Additional examples here.

Configuring a Stack Storage Limit

The maximum number of stack-stored elements (set) or key-value pairs (map/tree) is determined at compile-time, via the environment variable SG_MAX_STACK_ELEMS. Valid values include the range [0, 32] and powers of 2 up to 1,048,576. For example, to store up to 2048 items on the stack:

bash export SG_MAX_STACK_ELEMS=2048 cargo build --release

Please note:

• If the SG_MAX_STACK_ELEMS environment variable is not set, it will default to 1024.

• For any system with heap memory: the first SG_MAX_STACK_ELEMS elements are stack-allocated and the remainder will be automatically heap-allocated.

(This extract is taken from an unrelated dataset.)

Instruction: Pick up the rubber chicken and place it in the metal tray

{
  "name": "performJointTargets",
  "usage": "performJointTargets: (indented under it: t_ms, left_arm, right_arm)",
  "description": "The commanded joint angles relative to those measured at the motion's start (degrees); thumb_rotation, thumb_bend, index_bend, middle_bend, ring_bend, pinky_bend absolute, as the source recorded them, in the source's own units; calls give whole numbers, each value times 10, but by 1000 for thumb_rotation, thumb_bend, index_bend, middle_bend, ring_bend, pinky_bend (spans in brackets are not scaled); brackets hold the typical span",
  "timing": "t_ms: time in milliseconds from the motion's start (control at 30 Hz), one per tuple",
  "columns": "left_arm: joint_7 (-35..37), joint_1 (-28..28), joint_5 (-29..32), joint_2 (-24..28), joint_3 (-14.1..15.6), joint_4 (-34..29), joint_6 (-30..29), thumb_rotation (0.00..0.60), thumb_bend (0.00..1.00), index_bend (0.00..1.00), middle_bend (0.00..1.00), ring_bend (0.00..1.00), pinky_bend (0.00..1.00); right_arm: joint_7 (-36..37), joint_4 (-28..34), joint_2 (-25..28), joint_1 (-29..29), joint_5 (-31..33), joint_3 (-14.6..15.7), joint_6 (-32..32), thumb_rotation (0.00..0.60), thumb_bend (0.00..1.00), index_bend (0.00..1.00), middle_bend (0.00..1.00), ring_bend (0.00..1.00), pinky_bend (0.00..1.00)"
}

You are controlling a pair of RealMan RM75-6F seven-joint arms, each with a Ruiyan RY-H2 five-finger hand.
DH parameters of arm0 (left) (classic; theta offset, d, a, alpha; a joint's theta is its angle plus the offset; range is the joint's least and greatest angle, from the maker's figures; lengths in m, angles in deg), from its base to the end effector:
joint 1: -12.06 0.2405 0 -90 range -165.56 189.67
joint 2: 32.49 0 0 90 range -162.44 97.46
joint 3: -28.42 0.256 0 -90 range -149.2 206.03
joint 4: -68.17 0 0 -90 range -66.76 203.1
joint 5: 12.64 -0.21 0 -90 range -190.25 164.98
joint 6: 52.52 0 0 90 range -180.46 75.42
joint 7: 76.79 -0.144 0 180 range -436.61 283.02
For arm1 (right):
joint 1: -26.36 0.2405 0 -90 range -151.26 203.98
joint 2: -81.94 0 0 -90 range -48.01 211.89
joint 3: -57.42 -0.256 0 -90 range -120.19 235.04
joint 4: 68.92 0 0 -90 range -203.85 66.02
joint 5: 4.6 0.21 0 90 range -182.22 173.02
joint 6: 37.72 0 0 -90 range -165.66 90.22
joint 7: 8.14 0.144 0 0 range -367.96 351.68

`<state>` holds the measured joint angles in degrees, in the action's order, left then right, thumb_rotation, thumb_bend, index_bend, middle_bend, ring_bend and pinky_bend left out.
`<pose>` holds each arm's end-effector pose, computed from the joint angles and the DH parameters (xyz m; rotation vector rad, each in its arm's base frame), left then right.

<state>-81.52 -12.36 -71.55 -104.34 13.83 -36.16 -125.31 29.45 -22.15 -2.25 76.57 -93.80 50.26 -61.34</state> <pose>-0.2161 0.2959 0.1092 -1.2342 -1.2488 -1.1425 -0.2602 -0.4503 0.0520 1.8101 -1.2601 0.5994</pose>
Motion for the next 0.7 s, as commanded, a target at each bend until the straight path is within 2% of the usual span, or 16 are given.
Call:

• For embedded systems with only stack memory: SG_MAX_STACK_ELEMS is a hard maximum - attempting to insert beyond this limit will cause a panic.

  • Use feature high_assurance to ensure error handling and avoid panic (see below).

Warning: Although stack usage is constant (no recursion), a stack overflow can happen at runtime if SG_MAX_STACK_ELEMS (configurable) and/or the stored item type (generic) is too large. Note stack overflow is distinct from buffer overflow (which safe Rust prevents). Regardless, you must test to ensure you don't exceed the stack frame(s) size limit of your target platform. Rust only supports stack probes on x86/x64, although creative linking solutions have been suggested for other architectures.

For more advanced configuration options, see the documentation here.

The high_assurance Feature

For embedded use cases prioritizing robustness (or kernelspace code), the high_assurance feature can be enabled with the standard Cargo.toml declaration:

rust [dependencies] scapegoat = { version = "1", features = ["high_assurance"] }

Enabling this feature makes two changes:

1. Front-end, API Tweak: insert and append APIs now return Result. Err indicates stack storage is already at maximum capacity, so caller must handle. No heap use, no panic potential on insert.

2. Back-end, Integer Packing: Because the fixed/max size of the stack arena is known, indexing integers (metadata stored at every node!) can be size-optimized. This memory micro-optimization honors the original design goals of the scapegoat data structure.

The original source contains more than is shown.